Escher in Het Paleis is a permanent exhibition dedicated to the world-famous artist M.C. Escher, whose art startled millions of people all over the world.
The collection is housed in the former Winter Palace of Queen Mother Emma of the Netherlands. It is the only public building in The Hague where the original royal ambience of a palace has been maintained.
With over 150 prints you can always see the best known works and a changing selection of graphic work and tessellations from the complete works of Maurits C. Escher (1898-1972) at Escher in Het Paleis. Highlight of the visit and crown on the exhibition is the 7 meters long Metamorphosis III. This enormous woodcut and the non-conventional way of displaying it let’s the visitor actually experience Escher combining time and space as an organic unity.
The art of Escher instills a sense of bewilderment and wonder, and fascinates young and old alike with his magical world. The exhibition includes famous ‘impossible’ prints such as Day and Night, where the Dutch landscape appears to morph into a flock of birds, and Climbing and Descending which depicts rows of people perpetually ascending and descending a flight of stairs. His fantastical structures, which couldn’t possibly exist in the real world, are optical illusions that play with perspective.
As well as showcasing his famous prints, The Palace also houses a collection of Escher’s early works, such as the beautiful Italian landscapes, studies of Moorish mosaics and bizarre still lives. The photographs of Escher’s family capture the private life of Escher, and the wood blocks and lithographic stones familiarize visitors in an accessible manner with his working methods.
Former curator Micky Piller talks you through the exhibition Eternity & Infinity and explains why these are reappearing themes in the work of Escher.
The second floor has been changed into a special experience for the presentation: In the Eye of Escher
An optical illusion depicts something which is in fact impossible. M.C. Escher was a master in this field. An optical illusion literally means doing puzzles with your eyes. The visitor will be able to unravel some of Escher’s mysteries like the Impossible Penrose Triangle by constructing one himself. The extra presentation “In the Eye of Escher” shows various themes in which Escher was involved, like reflection, perception and perspective.

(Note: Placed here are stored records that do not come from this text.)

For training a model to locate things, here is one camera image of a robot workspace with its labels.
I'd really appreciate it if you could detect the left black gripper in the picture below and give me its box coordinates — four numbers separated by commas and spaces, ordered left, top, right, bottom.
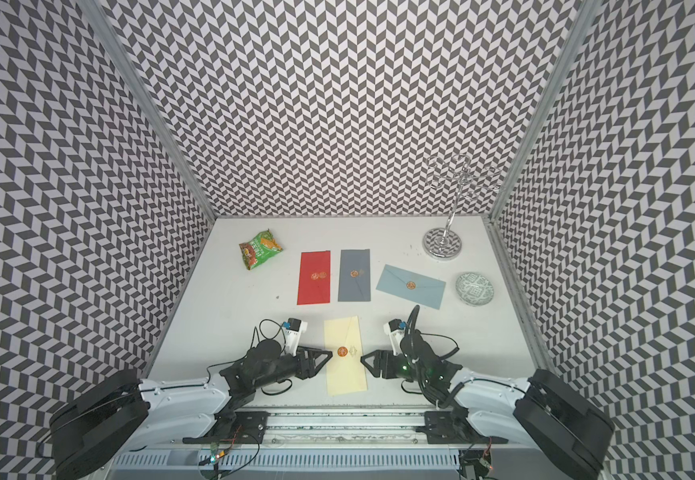
256, 345, 335, 390

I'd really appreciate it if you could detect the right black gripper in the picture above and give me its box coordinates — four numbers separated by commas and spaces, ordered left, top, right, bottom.
360, 351, 429, 384

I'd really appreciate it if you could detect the cream yellow envelope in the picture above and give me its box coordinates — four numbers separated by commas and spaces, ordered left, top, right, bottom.
324, 316, 367, 397

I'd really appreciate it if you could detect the red envelope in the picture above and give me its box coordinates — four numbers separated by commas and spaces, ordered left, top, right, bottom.
297, 251, 331, 305

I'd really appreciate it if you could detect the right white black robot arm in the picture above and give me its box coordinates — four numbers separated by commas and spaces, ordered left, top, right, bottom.
361, 330, 615, 479

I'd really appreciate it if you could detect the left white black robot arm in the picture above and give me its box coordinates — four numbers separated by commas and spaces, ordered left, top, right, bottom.
49, 340, 333, 479

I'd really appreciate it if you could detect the light blue envelope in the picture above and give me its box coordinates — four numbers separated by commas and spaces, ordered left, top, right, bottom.
377, 265, 447, 309

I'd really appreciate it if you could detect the dark grey envelope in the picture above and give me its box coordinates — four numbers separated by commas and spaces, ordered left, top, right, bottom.
338, 249, 371, 302

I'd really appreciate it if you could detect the green patterned ceramic dish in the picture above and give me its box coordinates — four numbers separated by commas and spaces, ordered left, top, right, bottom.
455, 272, 495, 306

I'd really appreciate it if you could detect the green snack bag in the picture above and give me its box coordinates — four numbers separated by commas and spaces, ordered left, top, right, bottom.
239, 230, 284, 270

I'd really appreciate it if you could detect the chrome jewellery stand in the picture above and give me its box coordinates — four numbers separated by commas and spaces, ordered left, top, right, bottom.
423, 154, 501, 261

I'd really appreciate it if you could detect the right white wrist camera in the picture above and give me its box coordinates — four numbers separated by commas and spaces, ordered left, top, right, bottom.
383, 319, 411, 356

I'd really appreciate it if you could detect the aluminium front rail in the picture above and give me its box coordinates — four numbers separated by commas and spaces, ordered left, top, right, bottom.
98, 405, 597, 451

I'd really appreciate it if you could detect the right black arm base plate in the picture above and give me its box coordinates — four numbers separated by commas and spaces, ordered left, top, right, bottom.
415, 410, 509, 445

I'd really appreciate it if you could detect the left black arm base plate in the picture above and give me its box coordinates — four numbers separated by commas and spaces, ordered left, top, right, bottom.
182, 410, 270, 445

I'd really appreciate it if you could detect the left circuit board with wires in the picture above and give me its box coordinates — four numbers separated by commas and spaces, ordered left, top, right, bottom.
198, 444, 262, 480

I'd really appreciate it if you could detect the circuit board with wires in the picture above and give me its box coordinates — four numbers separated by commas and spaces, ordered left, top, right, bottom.
457, 444, 493, 480
198, 444, 262, 480

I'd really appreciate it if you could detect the right circuit board with wires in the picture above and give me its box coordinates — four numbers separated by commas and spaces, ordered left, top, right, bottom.
457, 444, 493, 480

As well as these fun attractions, there are also scavenger hunts for younger children. On Sunday and during the school holidays, we also organize workshops for children. Please visit our website regularly for the latest news and updates.

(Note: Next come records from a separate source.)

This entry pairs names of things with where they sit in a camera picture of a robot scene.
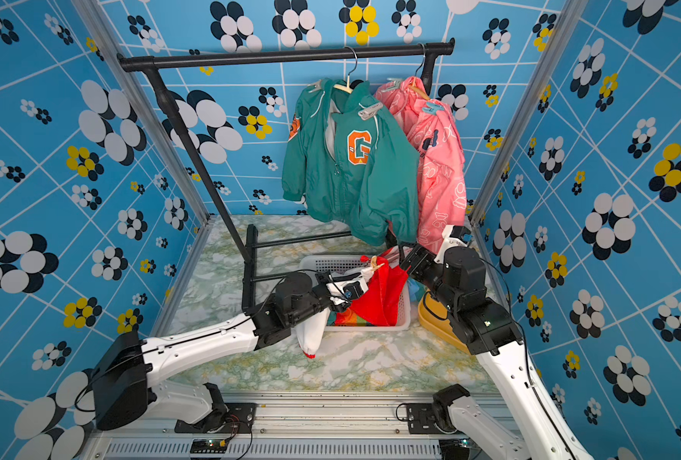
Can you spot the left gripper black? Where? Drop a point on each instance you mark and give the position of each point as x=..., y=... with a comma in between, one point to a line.
x=322, y=276

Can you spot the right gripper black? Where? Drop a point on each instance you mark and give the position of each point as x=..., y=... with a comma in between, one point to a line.
x=421, y=253

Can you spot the beige clothespin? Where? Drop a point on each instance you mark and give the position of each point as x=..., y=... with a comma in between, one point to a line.
x=371, y=264

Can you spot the red white rainbow jacket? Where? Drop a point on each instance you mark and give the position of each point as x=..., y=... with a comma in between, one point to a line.
x=377, y=307

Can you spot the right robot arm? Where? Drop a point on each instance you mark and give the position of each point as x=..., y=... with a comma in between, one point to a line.
x=456, y=279

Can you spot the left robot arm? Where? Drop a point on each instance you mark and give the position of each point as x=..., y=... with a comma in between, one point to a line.
x=129, y=382

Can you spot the white plastic basket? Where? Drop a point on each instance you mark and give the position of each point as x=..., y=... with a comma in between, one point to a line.
x=338, y=263

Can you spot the yellow plastic tub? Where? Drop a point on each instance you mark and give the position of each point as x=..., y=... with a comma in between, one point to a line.
x=433, y=316

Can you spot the pink printed jacket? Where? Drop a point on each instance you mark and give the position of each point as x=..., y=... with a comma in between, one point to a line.
x=442, y=193

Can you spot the green letter jacket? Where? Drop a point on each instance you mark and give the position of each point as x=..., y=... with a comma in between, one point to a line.
x=361, y=173

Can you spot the white clothespin on green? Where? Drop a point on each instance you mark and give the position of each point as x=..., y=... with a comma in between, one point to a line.
x=367, y=113

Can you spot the green circuit board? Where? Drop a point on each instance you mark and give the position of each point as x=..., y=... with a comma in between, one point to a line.
x=209, y=446

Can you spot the black clothes rack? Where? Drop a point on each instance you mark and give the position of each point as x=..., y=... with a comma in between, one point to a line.
x=151, y=67

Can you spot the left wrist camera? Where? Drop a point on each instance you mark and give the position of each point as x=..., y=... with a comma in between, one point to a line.
x=345, y=292

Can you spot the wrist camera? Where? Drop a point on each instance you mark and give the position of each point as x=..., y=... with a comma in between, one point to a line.
x=345, y=292
x=453, y=236

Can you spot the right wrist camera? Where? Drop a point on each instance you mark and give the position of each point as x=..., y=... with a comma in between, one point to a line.
x=453, y=236

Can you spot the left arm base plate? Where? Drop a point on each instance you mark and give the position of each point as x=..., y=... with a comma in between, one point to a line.
x=238, y=418

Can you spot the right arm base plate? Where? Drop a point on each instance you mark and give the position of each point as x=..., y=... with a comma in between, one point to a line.
x=424, y=419

From 4 February until 28 May 2017
Maurits Cornelis Escher used photography as a source of inspiration and as part of his preliminary studies, as was evident for the first time in the exhibition Escher, Close Up.
From 12 July until 3 November 2013
For the first time two Dutch museums with totally different backgrounds had organised a common exhibition in which a comparison between Islamic art and the work of MC Escher was central: Escher & Treasures from Islam in The Hague and Escher meets Islamic Art in Amsterdam.